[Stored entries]
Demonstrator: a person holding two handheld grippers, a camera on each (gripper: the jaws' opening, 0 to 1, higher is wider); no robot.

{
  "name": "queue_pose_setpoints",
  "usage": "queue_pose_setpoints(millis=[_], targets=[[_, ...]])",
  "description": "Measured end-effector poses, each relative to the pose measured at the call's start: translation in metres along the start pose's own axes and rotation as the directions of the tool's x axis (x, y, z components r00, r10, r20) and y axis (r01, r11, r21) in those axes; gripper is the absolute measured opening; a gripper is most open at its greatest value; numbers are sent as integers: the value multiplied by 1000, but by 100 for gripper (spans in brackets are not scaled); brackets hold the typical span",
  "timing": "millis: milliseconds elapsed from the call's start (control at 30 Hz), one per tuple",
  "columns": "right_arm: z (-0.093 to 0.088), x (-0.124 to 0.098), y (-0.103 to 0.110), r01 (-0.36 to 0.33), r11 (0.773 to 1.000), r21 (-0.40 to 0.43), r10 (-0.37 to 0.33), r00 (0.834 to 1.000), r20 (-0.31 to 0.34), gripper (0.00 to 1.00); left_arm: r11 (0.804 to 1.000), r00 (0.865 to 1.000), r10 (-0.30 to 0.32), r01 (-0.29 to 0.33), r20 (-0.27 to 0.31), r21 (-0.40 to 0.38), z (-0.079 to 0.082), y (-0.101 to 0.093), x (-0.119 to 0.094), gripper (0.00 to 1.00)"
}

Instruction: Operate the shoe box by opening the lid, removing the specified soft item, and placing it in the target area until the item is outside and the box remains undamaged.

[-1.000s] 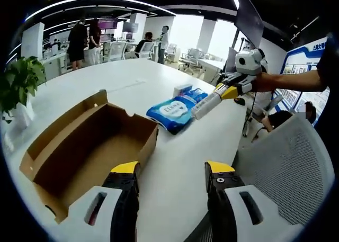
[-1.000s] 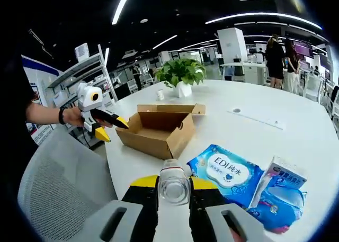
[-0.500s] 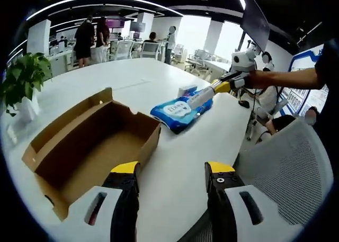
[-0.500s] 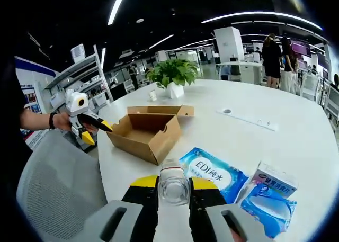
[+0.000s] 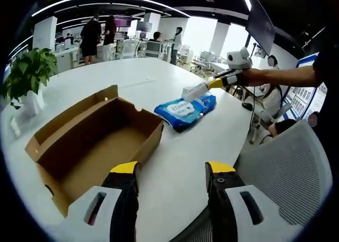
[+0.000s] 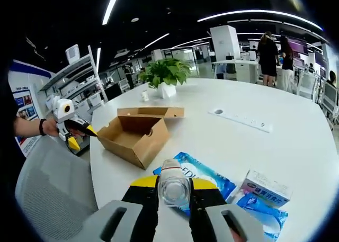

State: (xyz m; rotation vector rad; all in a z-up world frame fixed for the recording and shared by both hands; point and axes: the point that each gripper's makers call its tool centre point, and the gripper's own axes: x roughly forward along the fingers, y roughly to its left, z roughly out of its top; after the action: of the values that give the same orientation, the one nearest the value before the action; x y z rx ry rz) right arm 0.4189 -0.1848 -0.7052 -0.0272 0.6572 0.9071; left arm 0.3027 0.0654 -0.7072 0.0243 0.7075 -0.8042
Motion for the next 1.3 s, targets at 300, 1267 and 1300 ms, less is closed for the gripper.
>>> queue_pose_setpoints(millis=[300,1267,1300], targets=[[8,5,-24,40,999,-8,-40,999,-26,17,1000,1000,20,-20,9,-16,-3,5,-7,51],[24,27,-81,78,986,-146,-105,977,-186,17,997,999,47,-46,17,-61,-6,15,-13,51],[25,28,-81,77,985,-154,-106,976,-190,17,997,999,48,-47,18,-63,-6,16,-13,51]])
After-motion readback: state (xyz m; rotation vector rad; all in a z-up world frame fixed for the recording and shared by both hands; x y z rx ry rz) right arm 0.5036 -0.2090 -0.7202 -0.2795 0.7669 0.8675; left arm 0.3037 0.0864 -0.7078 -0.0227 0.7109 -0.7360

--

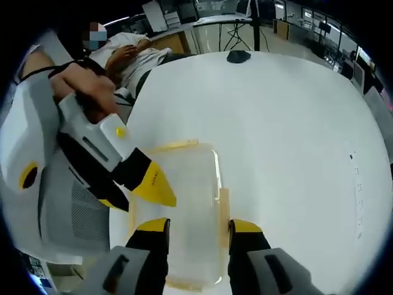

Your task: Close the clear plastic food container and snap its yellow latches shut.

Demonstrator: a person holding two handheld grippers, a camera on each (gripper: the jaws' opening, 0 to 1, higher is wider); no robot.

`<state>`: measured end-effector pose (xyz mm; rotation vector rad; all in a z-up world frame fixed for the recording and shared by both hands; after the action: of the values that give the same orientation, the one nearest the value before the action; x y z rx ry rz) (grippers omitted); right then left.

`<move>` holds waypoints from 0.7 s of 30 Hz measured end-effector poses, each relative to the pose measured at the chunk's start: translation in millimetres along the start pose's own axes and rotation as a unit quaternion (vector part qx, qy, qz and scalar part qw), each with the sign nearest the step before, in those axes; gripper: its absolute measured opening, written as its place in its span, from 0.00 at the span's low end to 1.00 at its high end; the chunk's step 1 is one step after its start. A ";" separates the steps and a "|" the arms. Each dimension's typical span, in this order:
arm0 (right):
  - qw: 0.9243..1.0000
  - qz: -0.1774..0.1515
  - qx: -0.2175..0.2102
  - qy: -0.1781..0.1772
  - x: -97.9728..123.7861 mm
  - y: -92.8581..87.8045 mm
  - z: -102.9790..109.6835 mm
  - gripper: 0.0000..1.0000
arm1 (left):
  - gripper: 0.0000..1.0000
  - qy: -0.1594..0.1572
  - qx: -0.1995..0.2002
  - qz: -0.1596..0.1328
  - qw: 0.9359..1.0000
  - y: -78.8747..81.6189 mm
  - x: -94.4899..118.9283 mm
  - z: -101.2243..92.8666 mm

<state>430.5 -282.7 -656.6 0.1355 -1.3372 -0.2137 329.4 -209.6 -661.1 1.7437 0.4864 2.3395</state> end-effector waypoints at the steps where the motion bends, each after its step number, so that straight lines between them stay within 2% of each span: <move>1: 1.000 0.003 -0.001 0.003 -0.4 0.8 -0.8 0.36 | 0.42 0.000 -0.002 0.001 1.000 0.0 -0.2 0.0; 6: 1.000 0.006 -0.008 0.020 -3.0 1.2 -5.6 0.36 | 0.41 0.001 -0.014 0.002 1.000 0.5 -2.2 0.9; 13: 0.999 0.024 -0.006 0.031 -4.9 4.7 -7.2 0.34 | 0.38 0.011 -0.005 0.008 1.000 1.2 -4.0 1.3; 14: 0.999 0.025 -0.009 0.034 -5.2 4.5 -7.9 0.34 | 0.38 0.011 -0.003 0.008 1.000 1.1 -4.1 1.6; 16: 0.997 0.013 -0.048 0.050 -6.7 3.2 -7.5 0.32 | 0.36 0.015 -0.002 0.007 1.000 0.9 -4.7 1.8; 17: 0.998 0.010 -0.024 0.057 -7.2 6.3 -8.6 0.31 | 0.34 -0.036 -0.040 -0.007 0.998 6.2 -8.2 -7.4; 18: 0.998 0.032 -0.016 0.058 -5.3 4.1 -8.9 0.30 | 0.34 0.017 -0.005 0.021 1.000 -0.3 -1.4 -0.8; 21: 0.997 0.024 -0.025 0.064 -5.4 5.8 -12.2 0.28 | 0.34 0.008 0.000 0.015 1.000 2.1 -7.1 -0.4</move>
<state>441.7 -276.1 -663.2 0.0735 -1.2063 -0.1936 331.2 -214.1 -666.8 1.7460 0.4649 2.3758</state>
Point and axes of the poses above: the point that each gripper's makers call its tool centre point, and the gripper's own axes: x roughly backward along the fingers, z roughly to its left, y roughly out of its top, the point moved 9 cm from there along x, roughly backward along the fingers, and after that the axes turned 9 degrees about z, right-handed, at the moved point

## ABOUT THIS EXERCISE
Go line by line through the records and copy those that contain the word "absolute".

## SOLUTION FOR THIS TASK
  "description": "Measured end-effector poses, each relative to the pose measured at the call's start: translation in metres along the start pose's own axes and rotation as the directions of the tool's x axis (x, y, z components r00, r10, r20) and y axis (r01, r11, r21) in those axes; gripper is the absolute measured opening; a gripper is most open at its greatest value; numbers are sent as integers: the value multiplied by 1000, but by 100 for gripper (spans in brackets are not scaled); brackets hold the typical span",
`<move>` holds waypoints from 0.7 s of 30 Hz measured end-effector poses, each relative to the pose measured at the chunk's start: translation in millimetres along the start pose's own axes and rotation as a unit quaternion (vector part qx, qy, qz and scalar part qw), each with the sign nearest the step before, in those axes; gripper: its absolute measured opening, written as its place in its span, from 0.00 at the span's low end to 1.00 at its high end; the chunk's step 1 is one step after its start. A ";" separates the steps and a "|" the arms. Each dimension's typical span, in this order:

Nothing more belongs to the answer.